» **WHAT YOU WILL DO**
Although pictures appear in the records, the copy must leave them out and match everything else exactly.

--------

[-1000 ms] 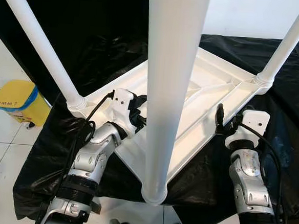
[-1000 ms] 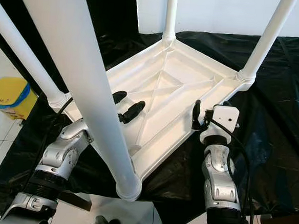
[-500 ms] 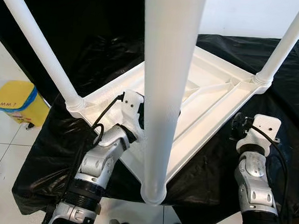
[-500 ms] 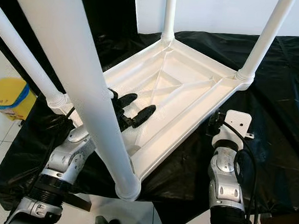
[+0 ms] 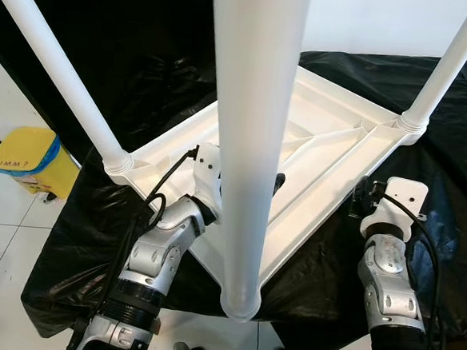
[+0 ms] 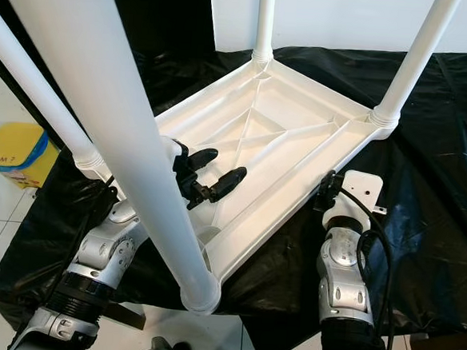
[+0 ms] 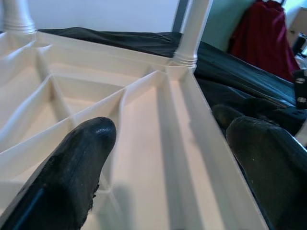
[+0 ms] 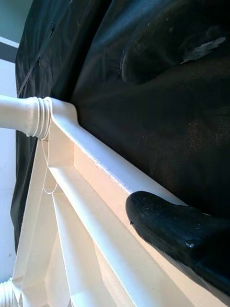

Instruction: Building children table

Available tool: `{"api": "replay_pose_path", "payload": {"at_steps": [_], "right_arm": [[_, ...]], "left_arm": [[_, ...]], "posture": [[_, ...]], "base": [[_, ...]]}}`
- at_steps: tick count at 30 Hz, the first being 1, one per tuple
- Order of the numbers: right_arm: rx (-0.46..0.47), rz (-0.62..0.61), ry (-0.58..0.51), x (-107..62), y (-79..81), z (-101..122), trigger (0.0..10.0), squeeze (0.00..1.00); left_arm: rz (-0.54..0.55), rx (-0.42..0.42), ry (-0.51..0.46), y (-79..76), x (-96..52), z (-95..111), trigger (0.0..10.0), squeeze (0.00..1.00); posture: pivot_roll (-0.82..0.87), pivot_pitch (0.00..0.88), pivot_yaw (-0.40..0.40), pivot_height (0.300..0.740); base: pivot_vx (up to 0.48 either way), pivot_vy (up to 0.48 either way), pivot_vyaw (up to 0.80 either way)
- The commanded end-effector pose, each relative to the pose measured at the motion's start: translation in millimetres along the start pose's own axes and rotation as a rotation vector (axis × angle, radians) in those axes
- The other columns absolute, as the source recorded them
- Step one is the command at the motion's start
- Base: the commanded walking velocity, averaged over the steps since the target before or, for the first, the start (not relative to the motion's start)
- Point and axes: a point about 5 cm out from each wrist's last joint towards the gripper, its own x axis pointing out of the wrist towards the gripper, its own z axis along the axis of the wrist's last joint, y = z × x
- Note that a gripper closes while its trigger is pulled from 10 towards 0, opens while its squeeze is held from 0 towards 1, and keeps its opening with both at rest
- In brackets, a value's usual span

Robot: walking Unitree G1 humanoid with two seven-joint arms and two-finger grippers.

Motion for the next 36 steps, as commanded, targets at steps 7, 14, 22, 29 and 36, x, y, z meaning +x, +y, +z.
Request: {"api": "replay_pose_path", "payload": {"at_steps": [7, 14, 22, 29, 36], "right_arm": [[-0.006, 0.024, 0.056, -1.1, 9.5, -12, 10.0, 0.00], [-0.063, -0.066, 0.071, 4.1, 6.5, -16, 10.0, 0.00], [-0.050, -0.094, 0.115, 5.8, 3.8, -24, 10.0, 0.00], [0.039, 0.132, 0.127, 9.5, 34.8, -27, 10.0, 0.00], [0.048, 0.260, 0.086, 20.1, 50.4, -17, 10.0, 0.00]], "left_arm": [[-0.040, 0.018, -0.004, -6.6, -0.8, 5, 10.0, 0.00], [-0.051, 0.013, -0.020, -17.3, -0.5, 7, 10.0, 0.00], [-0.054, 0.003, -0.025, -22.8, 0.9, 8, 10.0, 0.00], [-0.072, -0.032, -0.062, -43.6, 6.1, 15, 10.0, 0.00], [-0.123, 0.001, -0.077, -65.4, 16.0, 28, 10.0, 0.00]], "posture": [[-0.14, 0.135, 0.074, 0.740], [-0.12, 0.128, 0.057, 0.740], [-0.12, 0.127, 0.053, 0.740], [-0.11, 0.123, 0.059, 0.740], [-0.10, 0.115, 0.056, 0.740]], "base": [[0.000, 0.000, 0.00], [0.000, 0.000, 0.00], [0.000, 0.000, 0.00], [0.000, 0.000, 0.00], [0.000, 0.000, 0.00]]}}
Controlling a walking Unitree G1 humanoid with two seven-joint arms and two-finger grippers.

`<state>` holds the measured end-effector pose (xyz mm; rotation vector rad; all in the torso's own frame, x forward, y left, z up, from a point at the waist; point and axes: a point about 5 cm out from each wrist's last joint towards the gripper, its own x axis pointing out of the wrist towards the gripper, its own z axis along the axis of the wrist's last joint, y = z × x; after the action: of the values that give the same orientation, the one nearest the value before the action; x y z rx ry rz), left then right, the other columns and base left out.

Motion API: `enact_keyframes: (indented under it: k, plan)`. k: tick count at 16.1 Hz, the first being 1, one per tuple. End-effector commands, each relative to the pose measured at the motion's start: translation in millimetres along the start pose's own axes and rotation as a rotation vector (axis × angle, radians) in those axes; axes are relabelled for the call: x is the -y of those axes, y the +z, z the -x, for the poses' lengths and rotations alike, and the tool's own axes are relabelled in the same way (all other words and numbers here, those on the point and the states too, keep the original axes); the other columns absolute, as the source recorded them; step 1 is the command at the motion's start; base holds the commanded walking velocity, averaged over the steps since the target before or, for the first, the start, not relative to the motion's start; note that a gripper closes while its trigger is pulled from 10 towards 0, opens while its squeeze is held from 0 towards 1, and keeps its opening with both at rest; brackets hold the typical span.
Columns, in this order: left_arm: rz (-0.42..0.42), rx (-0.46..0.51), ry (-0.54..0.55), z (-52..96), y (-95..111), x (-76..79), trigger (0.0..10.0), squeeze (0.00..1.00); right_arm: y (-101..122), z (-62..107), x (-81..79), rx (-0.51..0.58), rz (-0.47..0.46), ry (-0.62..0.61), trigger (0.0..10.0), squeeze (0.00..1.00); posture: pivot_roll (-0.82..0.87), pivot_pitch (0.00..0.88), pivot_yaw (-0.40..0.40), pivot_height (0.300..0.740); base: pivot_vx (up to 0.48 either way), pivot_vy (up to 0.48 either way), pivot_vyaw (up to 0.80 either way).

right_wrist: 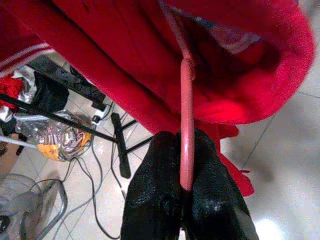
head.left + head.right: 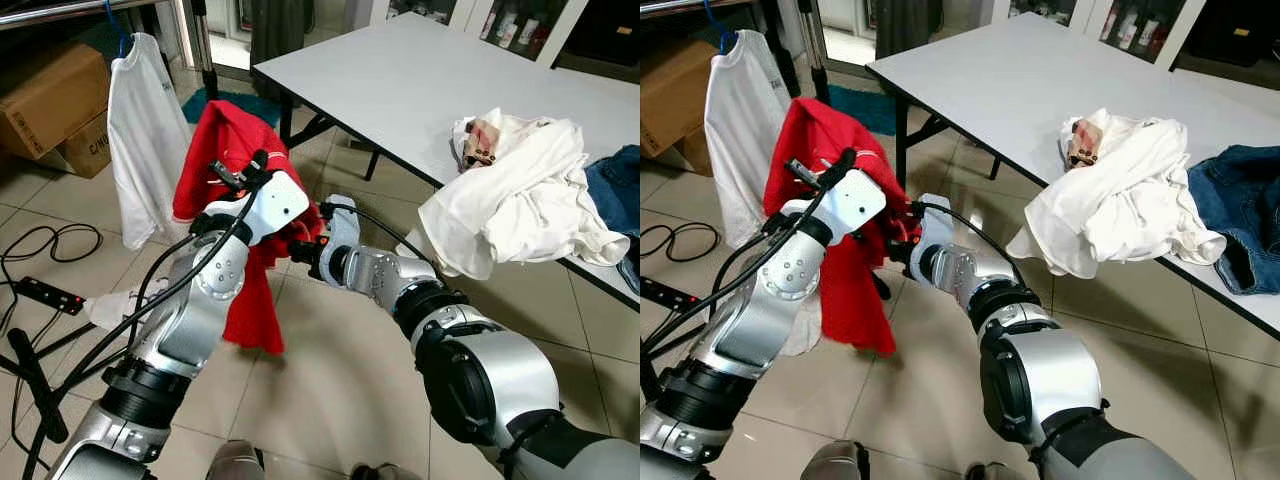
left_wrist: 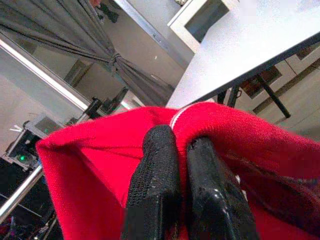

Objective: Hang hanger

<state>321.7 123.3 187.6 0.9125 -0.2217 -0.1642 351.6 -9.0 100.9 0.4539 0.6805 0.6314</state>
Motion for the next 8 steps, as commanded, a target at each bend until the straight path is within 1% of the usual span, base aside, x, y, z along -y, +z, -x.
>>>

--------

» **YOUR SOLUTION**
[-1000 ms] 
[-1000 ms] 
[-500 ms] 
[-500 ms] 
[+0 ms] 
[+0 ms] 
[+0 ms] 
[+0 ms] 

Instruction: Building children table

Available tool: `{"api": "replay_pose_path", "payload": {"at_steps": [_], "right_arm": [[_, ...]], "left_arm": [[_, ...]], "posture": [[_, ...]], "base": [[_, ...]]}}`
- at_steps: tick count at 30 Hz, the first being 1, one per tuple
- Order of the numbers: right_arm: rx (-0.46..0.47), rz (-0.62..0.61), ry (-0.58..0.51), x (-107..62), y (-79..81), z (-101..122), trigger (0.0..10.0), squeeze (0.00..1.00); left_arm: rz (-0.54..0.55), rx (-0.42..0.42), ry (-0.51..0.46), y (-79..76), x (-96..52), z (-95..111), trigger (0.0..10.0), squeeze (0.00..1.00); posture: pivot_roll (-0.82..0.87), pivot_pitch (0.00..0.88), pivot_yaw (-0.40..0.40), pivot_height (0.300..0.740); base: pivot_vx (up to 0.48 either way), pivot_vy (up to 0.48 either way), pivot_vyaw (up to 0.80 either way)
- The commanded end-effector pose, each relative to the pose measured at the motion's start: translation in millimetres along the start pose's own axes and rotation as a rotation vector (axis × angle, radians) in those axes
- The other columns absolute, as the source recorded them
- Step one is the command at the motion's start
- Base: the commanded walking velocity, averaged over the steps since the target before or, for the first, the start (not relative to the motion's start)
- Point and axes: a point about 5 cm out from each wrist's last joint towards the gripper, its own x axis pointing out of the wrist towards the gripper, its own z axis along the axis of the wrist's last joint, y = z × x
- Note that a gripper closes while its trigger is pulled from 10 towards 0, opens while its squeeze is held from 0 towards 1, and keeps its opening with both at rest
- In brackets, a value's usual span

Robot: walking Unitree G1 humanoid with two seven-joint arms and two-finger grippers.

Motion for the next 36 steps, as commanded, targets at steps 7, 14, 22, 29 and 36, x, y, z meaning +x, +y, +z.
Request: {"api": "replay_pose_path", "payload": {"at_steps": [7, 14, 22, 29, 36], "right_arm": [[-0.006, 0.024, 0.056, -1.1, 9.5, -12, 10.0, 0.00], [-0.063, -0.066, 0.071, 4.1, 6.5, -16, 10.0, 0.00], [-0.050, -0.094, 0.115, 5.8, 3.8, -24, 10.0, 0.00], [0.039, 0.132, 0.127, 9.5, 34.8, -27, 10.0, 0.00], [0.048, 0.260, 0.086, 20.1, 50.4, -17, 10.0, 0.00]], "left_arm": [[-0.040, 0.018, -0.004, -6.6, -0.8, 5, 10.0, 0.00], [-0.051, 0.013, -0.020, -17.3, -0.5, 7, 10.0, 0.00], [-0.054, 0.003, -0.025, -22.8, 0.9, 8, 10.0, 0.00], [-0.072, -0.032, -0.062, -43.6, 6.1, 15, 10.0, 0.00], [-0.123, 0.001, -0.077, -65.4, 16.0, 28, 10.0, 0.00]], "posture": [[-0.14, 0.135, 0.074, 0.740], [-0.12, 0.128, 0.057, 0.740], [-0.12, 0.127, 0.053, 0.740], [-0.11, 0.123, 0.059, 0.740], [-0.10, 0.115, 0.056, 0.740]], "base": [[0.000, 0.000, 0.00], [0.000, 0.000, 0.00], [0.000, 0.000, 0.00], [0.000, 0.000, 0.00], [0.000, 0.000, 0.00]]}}
Controlling a walking Unitree G1 humanoid with two seven-joint arms and two-finger grippers.

`<state>` holds the measured end-effector pose (xyz mm; rotation vector rad; all in the torso's own frame, x forward, y left, z up, from a point at the waist; point and axes: a point about 5 cm out from each wrist's last joint towards the gripper, its own x axis pointing out of the wrist towards the gripper, its own z axis along the axis of the wrist's last joint, y = z × x; after the action: of the values that give the same orientation, the one nearest the value before the action; x y z rx ry rz), left then right, the other columns and base left out.

Motion API: `enact_keyframes: (indented under it: k, plan)`. k: tick count at 16.1 Hz, the first being 1, one per tuple. End-effector commands, each relative to the pose measured at the motion's start: translation in millimetres along the start pose's own axes and rotation as a rotation vector (axis × angle, radians) in those axes; axes are relabelled for the call: x is the -y of those axes, y the +z, z the -x, for the poses' lengths and rotations alike, and the tool's own axes are relabelled in the same way (all other words and numbers here, those on the point and the states too, keep the original axes); the other columns absolute, as the source recorded them; step 1 is the command at the motion's start; base holds the commanded walking velocity, averaged over the steps since the target before or, for the first, the start, not relative to the motion's start; note that a gripper closes while its trigger is pulled from 10 towards 0, opens while its squeeze is held from 0 towards 1, and keeps its opening with both at rest; brackets hold the typical span.
Columns, in this order: left_arm: rz (-0.42..0.42), rx (-0.46..0.51), ry (-0.54..0.55), z (-52..96), y (-95..111), x (-76..79), trigger (0.0..10.0), squeeze (0.00..1.00); right_arm: y (-101..122), z (-62..107), x (-81..79), rx (-0.51..0.58), rz (-0.47..0.46), ry (-0.62..0.61), trigger (0.0..10.0), squeeze (0.00..1.00); posture: pivot_roll (-0.82..0.87), pivot_pitch (0.00..0.88), pivot_yaw (-0.40..0.40), pivot_height (0.300..0.740); base: pivot_vx (up to 0.48 either way), pivot_vy (up to 0.48 either way), pivot_vyaw (up to 0.80 either way).

right_wrist: 
head.left + head.right: 
left_wrist: 

Objective: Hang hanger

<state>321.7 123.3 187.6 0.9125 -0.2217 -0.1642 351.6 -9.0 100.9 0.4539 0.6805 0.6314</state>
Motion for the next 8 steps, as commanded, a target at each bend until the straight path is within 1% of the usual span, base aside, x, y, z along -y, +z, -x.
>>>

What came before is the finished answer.